### EXCERPTED DATA

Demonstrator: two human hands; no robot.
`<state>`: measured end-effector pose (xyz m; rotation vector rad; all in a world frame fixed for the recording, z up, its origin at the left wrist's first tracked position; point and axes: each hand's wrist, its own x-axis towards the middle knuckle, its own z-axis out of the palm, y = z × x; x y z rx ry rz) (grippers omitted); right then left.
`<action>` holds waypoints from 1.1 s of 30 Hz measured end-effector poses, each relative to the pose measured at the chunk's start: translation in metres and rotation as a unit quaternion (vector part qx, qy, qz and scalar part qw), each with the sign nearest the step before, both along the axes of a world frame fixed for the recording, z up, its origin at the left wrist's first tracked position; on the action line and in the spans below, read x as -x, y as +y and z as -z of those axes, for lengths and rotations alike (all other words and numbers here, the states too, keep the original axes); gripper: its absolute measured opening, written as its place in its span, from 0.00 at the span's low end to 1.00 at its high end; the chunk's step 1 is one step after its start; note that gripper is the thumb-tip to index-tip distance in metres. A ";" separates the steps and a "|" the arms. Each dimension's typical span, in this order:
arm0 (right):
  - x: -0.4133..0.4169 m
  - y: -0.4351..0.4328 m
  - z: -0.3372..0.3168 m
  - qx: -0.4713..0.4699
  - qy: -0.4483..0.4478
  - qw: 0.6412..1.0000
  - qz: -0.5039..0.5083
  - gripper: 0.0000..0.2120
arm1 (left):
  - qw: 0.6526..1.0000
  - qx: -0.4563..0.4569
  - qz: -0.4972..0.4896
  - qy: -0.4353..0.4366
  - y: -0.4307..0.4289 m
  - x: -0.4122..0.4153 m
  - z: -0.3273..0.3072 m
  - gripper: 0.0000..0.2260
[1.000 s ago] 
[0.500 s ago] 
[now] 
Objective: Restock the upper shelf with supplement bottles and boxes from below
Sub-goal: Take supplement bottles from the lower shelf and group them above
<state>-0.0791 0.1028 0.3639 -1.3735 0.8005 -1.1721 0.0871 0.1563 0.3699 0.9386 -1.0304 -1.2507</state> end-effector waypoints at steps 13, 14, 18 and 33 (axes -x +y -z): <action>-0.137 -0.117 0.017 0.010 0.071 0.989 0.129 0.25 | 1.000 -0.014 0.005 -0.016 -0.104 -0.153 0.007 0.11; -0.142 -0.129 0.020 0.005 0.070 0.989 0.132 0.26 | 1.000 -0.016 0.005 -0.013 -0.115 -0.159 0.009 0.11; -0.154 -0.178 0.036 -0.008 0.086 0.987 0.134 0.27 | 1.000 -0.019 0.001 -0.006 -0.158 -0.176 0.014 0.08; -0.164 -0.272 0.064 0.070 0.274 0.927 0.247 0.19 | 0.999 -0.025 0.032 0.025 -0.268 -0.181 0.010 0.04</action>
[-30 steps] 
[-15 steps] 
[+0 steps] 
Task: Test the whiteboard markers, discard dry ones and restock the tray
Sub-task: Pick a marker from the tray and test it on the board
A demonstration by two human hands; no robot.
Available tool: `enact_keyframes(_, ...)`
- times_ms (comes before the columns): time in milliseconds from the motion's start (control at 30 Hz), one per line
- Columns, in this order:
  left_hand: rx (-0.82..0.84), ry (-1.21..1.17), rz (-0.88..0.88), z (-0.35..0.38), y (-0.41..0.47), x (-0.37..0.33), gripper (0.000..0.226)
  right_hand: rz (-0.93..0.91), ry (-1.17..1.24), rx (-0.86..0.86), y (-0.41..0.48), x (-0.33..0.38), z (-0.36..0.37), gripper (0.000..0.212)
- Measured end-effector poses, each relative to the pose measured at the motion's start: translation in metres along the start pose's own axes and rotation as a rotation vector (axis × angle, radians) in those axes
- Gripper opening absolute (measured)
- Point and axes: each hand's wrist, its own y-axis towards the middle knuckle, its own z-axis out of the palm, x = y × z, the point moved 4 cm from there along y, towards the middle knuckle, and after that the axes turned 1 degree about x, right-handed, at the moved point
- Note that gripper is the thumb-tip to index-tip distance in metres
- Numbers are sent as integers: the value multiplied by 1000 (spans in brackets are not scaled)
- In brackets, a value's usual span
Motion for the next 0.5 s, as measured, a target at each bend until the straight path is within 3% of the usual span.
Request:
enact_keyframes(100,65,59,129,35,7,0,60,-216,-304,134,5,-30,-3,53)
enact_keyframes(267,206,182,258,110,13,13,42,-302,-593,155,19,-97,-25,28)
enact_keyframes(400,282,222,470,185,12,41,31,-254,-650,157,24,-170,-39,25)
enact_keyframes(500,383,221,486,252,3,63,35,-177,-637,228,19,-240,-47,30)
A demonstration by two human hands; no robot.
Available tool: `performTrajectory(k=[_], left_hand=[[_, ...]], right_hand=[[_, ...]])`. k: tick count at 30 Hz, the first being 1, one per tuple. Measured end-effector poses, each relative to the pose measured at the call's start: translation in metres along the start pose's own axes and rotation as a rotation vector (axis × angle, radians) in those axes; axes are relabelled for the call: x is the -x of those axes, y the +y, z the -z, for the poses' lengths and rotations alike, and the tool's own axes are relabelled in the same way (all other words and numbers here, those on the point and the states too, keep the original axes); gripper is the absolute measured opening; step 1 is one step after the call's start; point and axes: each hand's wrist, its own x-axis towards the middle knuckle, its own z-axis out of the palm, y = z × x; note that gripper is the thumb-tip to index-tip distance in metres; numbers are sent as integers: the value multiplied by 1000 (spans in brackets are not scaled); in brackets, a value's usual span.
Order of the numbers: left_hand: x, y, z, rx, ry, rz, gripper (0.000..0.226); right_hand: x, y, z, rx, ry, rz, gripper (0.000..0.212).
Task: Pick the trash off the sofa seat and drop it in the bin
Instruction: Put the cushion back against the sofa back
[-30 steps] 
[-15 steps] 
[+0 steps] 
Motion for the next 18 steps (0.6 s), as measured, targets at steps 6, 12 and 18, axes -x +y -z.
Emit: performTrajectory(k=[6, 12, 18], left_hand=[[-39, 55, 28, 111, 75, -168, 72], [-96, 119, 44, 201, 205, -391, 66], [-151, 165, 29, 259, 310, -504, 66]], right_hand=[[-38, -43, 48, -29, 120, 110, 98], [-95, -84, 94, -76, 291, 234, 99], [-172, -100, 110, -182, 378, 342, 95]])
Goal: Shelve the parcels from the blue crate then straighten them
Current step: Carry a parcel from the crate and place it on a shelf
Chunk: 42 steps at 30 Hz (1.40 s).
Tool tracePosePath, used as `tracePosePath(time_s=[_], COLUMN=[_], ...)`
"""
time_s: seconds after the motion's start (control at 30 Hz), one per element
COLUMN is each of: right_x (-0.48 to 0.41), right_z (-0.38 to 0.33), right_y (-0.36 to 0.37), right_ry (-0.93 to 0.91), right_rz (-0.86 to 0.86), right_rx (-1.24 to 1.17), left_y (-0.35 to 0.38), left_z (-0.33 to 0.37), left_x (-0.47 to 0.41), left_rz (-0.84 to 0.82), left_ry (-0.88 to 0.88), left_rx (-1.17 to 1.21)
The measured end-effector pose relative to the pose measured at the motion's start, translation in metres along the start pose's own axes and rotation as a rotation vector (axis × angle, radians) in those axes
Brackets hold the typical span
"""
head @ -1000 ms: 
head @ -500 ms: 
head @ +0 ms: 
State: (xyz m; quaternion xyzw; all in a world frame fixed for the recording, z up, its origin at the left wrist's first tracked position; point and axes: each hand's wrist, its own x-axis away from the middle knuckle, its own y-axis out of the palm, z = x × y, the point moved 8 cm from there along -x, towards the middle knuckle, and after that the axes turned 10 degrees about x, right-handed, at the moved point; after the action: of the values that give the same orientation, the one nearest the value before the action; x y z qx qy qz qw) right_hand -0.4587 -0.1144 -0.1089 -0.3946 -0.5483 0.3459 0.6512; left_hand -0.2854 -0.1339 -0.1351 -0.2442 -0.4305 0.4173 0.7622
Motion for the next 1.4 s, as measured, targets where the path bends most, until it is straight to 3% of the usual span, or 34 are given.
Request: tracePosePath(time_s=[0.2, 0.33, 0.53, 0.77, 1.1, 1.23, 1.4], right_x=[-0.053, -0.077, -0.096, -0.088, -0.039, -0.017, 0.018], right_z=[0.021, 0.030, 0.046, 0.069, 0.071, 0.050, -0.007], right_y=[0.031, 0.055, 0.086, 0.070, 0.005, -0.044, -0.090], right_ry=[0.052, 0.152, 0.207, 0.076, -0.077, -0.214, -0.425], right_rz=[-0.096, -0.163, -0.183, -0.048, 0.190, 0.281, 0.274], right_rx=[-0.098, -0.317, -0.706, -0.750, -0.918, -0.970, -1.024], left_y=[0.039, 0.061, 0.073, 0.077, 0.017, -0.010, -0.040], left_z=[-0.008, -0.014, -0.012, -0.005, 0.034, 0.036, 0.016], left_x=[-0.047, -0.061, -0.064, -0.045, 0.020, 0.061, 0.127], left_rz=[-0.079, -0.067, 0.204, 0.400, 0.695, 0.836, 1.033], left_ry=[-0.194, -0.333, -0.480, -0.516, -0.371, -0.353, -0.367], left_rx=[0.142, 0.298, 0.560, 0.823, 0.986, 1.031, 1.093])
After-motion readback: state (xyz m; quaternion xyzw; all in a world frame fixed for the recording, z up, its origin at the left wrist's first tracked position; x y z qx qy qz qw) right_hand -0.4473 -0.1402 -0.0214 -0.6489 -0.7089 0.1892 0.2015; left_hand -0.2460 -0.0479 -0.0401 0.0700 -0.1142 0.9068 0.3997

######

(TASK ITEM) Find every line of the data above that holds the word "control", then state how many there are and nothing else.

(ANSWER BOX) 2